| TASK REQUIREMENTS |
From the data below, return the exact lines starting at the line containing "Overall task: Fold" and ending at the line containing "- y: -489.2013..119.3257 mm", both included, and nothing else.

| RECORDS SHOWN |
#####

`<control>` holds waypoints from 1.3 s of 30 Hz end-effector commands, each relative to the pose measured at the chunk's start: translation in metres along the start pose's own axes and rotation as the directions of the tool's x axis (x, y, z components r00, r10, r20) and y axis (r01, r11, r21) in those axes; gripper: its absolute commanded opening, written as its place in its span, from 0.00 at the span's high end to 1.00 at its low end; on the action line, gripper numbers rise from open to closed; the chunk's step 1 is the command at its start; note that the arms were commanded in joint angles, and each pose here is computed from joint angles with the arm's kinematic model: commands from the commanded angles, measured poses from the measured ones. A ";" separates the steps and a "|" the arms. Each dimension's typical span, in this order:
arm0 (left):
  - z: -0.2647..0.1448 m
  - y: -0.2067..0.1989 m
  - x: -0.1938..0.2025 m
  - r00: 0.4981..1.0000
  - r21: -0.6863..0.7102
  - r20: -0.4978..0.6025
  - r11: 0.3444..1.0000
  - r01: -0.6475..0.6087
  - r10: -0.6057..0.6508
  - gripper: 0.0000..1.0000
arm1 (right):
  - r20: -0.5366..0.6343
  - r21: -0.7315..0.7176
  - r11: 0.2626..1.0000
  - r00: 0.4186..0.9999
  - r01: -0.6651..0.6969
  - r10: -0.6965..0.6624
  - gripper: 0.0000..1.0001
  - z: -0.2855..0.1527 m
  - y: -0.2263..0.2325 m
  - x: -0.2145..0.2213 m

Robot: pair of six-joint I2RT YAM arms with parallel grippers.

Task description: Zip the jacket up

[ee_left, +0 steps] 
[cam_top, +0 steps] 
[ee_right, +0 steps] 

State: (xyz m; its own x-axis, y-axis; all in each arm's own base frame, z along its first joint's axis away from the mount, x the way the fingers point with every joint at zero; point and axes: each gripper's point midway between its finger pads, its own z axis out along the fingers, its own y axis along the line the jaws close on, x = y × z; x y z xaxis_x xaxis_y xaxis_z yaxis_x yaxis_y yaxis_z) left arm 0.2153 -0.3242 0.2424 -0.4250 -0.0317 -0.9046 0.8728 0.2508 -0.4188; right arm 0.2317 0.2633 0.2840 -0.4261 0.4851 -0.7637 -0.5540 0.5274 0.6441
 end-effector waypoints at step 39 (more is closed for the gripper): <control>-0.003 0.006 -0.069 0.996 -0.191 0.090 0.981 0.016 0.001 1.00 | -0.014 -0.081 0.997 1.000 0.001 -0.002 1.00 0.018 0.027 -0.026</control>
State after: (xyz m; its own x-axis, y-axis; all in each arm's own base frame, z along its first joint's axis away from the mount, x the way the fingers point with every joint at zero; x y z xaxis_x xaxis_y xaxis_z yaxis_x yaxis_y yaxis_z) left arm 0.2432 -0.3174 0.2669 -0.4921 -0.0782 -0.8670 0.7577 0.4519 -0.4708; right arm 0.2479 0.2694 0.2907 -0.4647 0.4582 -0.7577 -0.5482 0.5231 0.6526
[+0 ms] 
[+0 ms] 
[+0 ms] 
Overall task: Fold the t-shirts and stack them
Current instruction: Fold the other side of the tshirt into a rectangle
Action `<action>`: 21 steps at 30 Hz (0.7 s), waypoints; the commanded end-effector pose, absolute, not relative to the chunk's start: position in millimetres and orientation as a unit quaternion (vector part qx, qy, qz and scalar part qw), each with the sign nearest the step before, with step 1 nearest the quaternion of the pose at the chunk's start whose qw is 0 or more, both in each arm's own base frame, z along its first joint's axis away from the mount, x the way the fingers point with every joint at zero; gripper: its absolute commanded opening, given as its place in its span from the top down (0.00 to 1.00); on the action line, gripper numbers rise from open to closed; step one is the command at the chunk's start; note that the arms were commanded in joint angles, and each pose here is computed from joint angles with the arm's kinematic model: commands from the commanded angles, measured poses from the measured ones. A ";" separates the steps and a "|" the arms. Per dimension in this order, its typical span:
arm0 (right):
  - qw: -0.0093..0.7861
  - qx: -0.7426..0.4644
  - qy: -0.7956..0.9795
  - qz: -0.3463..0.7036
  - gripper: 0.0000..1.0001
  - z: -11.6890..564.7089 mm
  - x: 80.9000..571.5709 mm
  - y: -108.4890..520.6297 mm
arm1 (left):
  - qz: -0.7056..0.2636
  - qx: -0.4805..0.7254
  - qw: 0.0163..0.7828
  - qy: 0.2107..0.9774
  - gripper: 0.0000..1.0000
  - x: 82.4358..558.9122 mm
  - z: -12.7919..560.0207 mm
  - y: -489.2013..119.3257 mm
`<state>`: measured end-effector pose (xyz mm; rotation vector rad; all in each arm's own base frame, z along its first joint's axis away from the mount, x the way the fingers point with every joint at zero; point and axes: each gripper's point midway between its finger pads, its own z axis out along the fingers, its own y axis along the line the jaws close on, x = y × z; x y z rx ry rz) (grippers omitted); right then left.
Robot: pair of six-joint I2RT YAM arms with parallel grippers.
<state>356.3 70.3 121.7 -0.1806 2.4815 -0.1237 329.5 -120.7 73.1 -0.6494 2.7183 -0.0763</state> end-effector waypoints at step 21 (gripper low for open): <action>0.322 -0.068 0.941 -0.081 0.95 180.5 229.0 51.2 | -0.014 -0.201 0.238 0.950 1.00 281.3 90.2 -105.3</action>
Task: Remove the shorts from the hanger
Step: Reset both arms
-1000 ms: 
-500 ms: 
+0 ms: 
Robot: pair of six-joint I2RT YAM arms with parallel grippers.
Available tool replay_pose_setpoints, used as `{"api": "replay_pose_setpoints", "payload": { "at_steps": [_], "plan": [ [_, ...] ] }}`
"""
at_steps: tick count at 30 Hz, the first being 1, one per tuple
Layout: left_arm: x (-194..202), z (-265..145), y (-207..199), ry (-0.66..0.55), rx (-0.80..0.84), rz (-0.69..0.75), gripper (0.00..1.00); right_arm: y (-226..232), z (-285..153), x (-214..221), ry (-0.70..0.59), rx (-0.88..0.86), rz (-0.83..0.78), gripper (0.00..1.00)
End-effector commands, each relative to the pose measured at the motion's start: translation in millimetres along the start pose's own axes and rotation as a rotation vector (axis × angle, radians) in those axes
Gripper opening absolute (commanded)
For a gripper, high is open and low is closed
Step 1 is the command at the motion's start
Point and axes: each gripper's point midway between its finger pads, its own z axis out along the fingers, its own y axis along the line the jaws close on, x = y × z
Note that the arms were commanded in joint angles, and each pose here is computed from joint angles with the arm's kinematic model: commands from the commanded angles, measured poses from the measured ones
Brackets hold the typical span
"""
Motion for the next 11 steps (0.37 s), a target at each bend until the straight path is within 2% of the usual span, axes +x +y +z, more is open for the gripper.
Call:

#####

| WRITTEN ANSWER |
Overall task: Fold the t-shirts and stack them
Current instruction: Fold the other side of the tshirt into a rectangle
Action `<action>`: 21 steps at 30 Hz (0.7 s), waypoints; the commanded end-effector pose, absolute, not relative to the chunk's start: position in millimetres and orientation as a unit quaternion (vector part qx, qy, qz and scalar part qw), each with the sign nearest the step before, with step 1 nearest the quaternion of the pose at the chunk's start whose qw is 0 or more, both in each arm's own base frame, z along its first joint's axis away from the mount, x the way the fingers point with every joint at zero; gripper: its absolute commanded opening, given as its place in its span from the top down (0.00 to 1.00); on the action line, gripper numbers rise from open to closed; step one is the command at the chunk's start; note that the arms were commanded in joint angles, and each pose here is computed from joint angles with the arm's kinematic model: commands from the commanded angles, measured poses from the measured ones. A ";" separates the steps and a "|" the arms. Per dimension in this order, its typical span:
arm0 (right):
  - qw: -0.0093..0.7861
  - qx: -0.7426..0.4644
  - qy: -0.7956..0.9795
  - qz: -0.3463..0.7036
  - gripper: 0.0000..1.0001
  - z: -11.6890..564.7089 mm
  - x: 80.9000..571.5709 mm
  - y: -108.4890..520.6297 mm
arm1 (left):
  - qz: -0.7056..0.2636
  - qx: -0.4805..0.7254
  - qw: 0.0163..0.7828
  - qy: 0.2107..0.9774
  - gripper: 0.0000..1.0000
  - x: 82.4358..558.9122 mm
  - z: -12.7919..560.0207 mm
  - y: -489.2013..119.3257 mm

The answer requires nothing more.